### Exercise brief
Quote each line exactly, from the line that contains "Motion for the" down to the last line of the listing, and no other lines.
- Opening Delimiter -
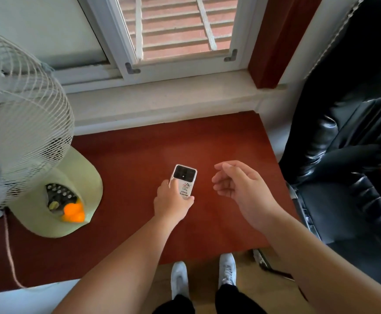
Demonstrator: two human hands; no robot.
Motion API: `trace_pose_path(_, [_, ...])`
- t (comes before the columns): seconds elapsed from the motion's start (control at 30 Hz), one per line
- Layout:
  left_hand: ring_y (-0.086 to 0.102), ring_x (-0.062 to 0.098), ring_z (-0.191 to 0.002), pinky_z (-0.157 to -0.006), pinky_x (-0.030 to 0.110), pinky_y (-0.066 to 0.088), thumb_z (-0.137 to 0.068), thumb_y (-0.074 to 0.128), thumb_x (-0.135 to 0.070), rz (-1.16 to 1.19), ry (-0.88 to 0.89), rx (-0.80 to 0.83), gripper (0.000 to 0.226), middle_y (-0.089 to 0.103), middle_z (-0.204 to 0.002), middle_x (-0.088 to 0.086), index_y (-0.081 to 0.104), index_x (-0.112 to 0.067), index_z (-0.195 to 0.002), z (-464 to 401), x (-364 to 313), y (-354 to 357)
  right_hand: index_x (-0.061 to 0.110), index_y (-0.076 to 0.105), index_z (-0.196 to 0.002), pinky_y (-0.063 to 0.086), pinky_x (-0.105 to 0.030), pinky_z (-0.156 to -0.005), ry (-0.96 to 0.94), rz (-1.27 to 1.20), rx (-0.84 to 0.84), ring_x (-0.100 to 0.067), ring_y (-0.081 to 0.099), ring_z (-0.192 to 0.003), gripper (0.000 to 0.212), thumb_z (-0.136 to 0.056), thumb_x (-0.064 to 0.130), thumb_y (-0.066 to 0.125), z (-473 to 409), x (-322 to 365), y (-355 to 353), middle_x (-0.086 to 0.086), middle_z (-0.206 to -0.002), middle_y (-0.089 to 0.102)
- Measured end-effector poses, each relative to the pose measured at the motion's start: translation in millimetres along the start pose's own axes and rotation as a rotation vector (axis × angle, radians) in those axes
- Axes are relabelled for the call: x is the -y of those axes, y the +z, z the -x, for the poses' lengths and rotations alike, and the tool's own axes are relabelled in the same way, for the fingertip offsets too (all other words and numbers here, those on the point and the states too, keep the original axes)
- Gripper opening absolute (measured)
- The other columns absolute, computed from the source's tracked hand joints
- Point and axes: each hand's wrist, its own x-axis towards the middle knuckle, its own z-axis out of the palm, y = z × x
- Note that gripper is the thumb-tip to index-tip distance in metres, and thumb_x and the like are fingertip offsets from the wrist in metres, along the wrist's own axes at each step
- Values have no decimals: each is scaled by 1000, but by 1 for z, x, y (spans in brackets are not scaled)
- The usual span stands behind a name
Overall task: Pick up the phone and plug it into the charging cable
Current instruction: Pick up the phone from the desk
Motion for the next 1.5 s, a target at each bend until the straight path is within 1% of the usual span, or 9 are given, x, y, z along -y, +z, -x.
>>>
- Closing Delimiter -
### Solution to this task
Motion for the next 1.5 s, a target at each bend until the straight path is within 1% of the usual span, or 9 are given, x, y, z along -y, +z, -x.
>>>

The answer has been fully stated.